Electronic Extortion

I recently became hooked on the TV series 24. Unfortunately, through Netflix we were able to watch the three seasons prior to the one that just ended. The point is CTU’s (Counter Terrorism Unit) utilization of technology is impressive and indicative of where things can go. It also demonstrated the reliance on technology and also where things can go. Heavy reliance on technology for voting, combat, or security can easily lead to over-reliance. Once "over" happens, a weak link can be targeted.

From: CNN.com – Internet infection holds files ‘hostage’ – May 24, 2005.

A
ransom note left behind included an e-mail address, and the attacker
using the address later demanded $200 for the digital keys to unlock
the files.

The fears of viruses ‘back in the
day’ before Windows (and after for that matter) was the application
that would insert itself into memory with the nefarious intent of
deleting files on your next boot or at some point time. We’d run the
mem command to list everything resident in
memory and identify the bad seed. That was a denial game.

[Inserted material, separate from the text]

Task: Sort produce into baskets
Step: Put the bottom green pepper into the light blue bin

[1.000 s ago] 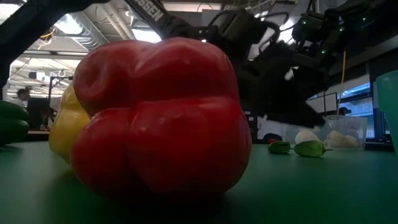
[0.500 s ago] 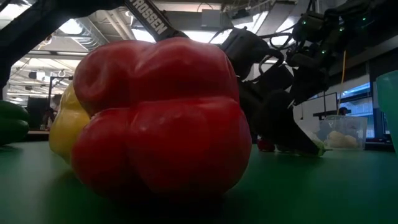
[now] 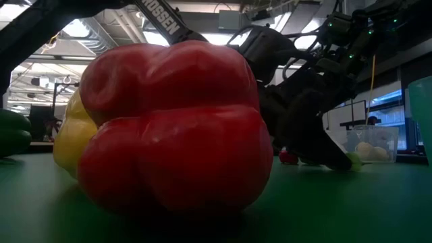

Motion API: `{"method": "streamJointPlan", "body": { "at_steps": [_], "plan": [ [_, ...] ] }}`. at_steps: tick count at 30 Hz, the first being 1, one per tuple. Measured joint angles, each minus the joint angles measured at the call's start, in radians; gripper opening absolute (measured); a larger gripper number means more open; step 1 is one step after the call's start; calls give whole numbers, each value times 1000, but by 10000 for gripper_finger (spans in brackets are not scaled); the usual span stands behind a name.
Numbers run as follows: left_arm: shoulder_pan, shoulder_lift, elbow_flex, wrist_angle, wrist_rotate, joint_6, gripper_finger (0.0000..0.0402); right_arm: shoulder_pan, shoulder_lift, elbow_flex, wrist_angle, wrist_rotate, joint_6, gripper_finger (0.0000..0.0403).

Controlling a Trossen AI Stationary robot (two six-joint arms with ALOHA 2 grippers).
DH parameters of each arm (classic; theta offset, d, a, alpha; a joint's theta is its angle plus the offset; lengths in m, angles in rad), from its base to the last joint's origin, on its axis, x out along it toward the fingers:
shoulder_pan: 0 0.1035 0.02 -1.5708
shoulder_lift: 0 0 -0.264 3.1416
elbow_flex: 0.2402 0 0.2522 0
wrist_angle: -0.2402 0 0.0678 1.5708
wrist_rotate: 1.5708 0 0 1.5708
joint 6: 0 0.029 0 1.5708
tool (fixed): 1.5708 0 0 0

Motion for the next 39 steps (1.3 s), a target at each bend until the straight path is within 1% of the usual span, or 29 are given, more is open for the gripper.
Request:
{"method": "streamJointPlan", "body": {
  "at_steps": [5, 9, 14, 20, 25, 31, 33, 35, 39],
  "plan": [
    [-2, 0, 0, -1, 1, -48, 91, 0, 0, 0, 0, 0, 1, 243],
    [-2, 0, 0, 17, 1, -103, 75, 0, 0, 0, 0, 0, 1, 243],
    [-14, 0, 17, 59, 1, -174, 65, 0, 0, 0, -1, 0, 1, 243],
    [-50, -13, 94, 59, 6, -179, 68, 0, 0, 0, -1, 0, 1, 243],
    [-103, -68, 147, 66, 5, -118, 73, 0, 0, 0, -4, 1, 0, 243],
    [-209, -82, 225, 60, 6, 51, 74, 0, 0, 0, -4, 1, 0, 243],
    [-241, -83, 238, 68, -9, 89, 74, 0, 0, 0, -3, 1, 0, 243],
    [-265, -84, 238, 66, -42, 94, 74, 0, 0, 0, -3, 1, 0, 243],
    [-274, -77, 237, 63, -63, 50, 74, 0, 0, 0, 5, 1, 0, 243]
  ]
}}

The denial game has been stepped up. A few dollars here and there
from a massive emailing to millions of people to see where the trojan
takes and $200, $100, $50, or even $500 could really help finance
somebody. With the ongoing and valid fears of phishing, people still believing Microsoft will email patches,
and the incredible number of users without firewall or anti-virus
software is just an open field for the ‘bad guy’. Ever just start
poking around the network to who is there and what machines you can hop
onto without technical knowledge? It is surprising how many. How much
would you pay to prevent the headache of a) reporting the problem to
your IT department and your boss, and/or b) just to get it over with?
This new technique is great: totally automated extortion. Pay money to
an internet account (i.e. shopping cart) and the ‘key’ is sent back to
you (if it really is, think of the copycats going online as I write
this) all without any interaction from China, Rumania, Russia, or
wherever the threat originated (maybe some kid in Norway?).

I was once in front of an apartment building and couldn’t get in to
a dinner party because the host’s land line from the gate was off the
hook. With nobody answering their cell phones, I went back to my car
with my platter of food and fired up the laptop to retrieve more
numbers and low and behold, I had an unsecure wireless connection. They
had two Macs and a printer on the network, but I decided to just check
my email while I was online and then ‘hung up.’ Are you secure from
hackers locking down your files, stealing your quicken data, or just
making life uncomfortable? Do you backup your computer in case it is
stolen, damaged, or lost?

Just like in the third season of 24 when Tony Almeda was compromised by the terrorist because he was holding Tony’s wife hostage. Technical and human engineering (in the hacker sense, not gene therapy) can overrule many if not all safeguards. It is just about pushing the right buttons. Of course, real life is not as clean as a script. However, as the IRA said to Maggie Thatcher when they missed bombing her: "We only have to lucky once, you have to be lucky all the time."